### What you have to do
Return the following from the records below: each line, word for word, starting with the line that contains "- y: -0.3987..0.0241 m" and going on through the line that contains "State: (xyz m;", with nothing outside that range.

Start of Source data

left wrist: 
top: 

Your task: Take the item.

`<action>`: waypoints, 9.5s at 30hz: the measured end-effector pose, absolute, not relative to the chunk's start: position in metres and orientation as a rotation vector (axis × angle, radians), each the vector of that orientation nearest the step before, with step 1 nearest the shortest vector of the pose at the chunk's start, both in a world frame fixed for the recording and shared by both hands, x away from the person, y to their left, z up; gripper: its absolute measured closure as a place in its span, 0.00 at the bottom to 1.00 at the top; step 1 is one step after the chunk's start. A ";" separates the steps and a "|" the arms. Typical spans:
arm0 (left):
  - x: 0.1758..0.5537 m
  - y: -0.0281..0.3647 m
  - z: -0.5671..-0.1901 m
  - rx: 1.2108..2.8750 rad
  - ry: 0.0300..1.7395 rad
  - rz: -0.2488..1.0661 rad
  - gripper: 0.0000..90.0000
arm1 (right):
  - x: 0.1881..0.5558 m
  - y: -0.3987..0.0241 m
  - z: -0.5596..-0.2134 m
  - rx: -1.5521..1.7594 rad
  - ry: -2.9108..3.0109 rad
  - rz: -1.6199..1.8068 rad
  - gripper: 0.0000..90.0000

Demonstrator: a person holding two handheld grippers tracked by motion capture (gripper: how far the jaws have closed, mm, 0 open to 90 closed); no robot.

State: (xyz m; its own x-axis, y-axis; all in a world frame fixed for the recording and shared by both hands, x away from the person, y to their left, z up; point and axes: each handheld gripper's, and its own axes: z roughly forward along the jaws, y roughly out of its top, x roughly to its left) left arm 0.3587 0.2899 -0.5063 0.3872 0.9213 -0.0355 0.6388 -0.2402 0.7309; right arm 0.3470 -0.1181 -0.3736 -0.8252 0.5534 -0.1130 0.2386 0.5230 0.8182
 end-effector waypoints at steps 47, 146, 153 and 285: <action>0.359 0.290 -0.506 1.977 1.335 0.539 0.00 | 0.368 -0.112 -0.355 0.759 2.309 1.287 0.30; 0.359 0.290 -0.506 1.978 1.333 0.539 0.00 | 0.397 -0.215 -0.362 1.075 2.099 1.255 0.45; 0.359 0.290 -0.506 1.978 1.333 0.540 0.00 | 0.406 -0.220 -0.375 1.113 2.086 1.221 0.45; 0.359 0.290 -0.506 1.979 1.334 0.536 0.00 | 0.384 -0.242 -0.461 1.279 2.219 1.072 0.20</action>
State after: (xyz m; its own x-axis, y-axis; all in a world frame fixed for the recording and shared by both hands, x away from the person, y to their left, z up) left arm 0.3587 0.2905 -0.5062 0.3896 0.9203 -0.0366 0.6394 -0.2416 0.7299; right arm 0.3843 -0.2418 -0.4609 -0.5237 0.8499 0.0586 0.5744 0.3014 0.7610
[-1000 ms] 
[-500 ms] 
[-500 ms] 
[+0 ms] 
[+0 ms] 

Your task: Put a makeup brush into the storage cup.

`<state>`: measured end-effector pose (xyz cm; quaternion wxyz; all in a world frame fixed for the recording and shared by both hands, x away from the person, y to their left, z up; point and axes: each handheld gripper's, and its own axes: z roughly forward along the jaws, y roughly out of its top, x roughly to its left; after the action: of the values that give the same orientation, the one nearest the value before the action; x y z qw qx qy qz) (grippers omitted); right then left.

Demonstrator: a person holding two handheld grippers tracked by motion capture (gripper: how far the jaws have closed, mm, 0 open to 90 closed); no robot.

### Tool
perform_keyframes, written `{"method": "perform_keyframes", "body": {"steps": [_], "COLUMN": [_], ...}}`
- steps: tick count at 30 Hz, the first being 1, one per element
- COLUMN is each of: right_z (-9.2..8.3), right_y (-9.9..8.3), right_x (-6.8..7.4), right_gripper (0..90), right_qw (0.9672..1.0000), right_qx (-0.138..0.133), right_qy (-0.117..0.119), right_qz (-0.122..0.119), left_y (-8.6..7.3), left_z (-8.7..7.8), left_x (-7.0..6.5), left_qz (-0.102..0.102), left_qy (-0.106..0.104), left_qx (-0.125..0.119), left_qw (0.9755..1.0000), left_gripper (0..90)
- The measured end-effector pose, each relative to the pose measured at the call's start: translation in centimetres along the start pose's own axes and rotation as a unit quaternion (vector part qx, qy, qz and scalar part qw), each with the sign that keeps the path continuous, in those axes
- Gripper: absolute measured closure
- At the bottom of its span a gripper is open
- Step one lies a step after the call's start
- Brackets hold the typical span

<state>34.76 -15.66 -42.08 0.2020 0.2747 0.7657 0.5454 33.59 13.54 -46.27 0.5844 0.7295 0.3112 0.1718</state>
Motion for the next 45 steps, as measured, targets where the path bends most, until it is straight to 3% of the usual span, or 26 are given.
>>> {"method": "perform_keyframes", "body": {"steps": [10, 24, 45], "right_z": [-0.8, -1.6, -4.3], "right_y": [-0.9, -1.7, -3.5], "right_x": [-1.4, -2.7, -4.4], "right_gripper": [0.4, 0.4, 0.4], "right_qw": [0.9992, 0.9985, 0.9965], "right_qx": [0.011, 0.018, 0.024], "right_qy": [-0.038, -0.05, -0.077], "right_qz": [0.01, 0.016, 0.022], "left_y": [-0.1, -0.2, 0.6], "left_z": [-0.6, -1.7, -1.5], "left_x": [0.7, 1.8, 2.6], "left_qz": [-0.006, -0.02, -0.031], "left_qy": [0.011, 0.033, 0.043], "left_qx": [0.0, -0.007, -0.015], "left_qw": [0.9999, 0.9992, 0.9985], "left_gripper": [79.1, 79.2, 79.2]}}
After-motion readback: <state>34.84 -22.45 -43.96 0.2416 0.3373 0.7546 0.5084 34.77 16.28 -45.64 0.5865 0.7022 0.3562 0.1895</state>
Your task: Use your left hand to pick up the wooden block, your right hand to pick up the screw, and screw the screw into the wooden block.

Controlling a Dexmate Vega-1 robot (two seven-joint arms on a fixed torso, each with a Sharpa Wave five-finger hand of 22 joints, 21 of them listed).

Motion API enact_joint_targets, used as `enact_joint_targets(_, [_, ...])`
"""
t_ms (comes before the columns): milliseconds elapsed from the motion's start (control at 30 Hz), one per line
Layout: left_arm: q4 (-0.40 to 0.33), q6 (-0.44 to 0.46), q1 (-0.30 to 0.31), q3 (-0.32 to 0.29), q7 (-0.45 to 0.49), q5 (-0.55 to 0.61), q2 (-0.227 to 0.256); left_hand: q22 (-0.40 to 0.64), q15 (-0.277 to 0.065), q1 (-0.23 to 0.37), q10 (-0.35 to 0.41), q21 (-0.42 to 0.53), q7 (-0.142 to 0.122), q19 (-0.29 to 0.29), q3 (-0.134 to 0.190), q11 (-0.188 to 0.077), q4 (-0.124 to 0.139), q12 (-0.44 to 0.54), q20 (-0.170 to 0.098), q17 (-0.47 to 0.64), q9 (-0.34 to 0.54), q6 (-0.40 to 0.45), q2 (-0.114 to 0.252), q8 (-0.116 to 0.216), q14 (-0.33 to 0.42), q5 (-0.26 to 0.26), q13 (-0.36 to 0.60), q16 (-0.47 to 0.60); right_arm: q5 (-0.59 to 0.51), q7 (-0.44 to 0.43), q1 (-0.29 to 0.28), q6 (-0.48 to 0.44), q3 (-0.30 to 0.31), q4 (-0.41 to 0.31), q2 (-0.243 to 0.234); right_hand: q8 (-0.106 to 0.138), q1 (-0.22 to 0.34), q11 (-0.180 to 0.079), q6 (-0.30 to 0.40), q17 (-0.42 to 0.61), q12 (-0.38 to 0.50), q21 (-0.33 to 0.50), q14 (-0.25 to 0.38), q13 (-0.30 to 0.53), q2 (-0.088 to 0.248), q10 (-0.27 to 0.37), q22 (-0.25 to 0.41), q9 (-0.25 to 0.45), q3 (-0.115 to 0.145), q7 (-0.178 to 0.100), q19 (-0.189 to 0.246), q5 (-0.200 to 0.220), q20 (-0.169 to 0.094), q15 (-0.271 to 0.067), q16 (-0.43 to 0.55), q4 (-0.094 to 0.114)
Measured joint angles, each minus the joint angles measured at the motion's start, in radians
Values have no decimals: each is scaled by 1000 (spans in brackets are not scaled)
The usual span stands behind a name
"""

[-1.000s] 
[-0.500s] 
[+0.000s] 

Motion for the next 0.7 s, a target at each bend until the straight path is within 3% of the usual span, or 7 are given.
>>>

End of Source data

### Response area
  - y: -0.3987..0.0241 m
  - z: -0.5596..-0.2134 m
  - rx: -1.5521..1.7594 rad
  - ry: -2.9108..3.0109 rad
  - rz: -1.6199..1.8068 rad
  - gripper: 0.0000..90.0000

Demonstrator: a person holding two handheld grippers tracked by motion capture (gripper: how far the jaws have closed, mm, 0 open to 90 closed); no robot.

State: (xyz m; its own x-axis, y-axis; all in a world frame fixed for the recording and shared by both hands, x away from the person, y to their left, z up; point and axes: each handheld gripper's, and its own axes: z roughly forward along the jaws, y roughly out of its top, x roughly to its left) left arm 0.3587 0.2899 -0.5063 0.3872 0.9213 -0.0355 0.6388 -0.2402 0.7309; right arm 0.3470 -0.1181 -0.3736 -0.8252 0.5534 -0.1130 0.2386 0.5230 0.8182

The answer was given in full.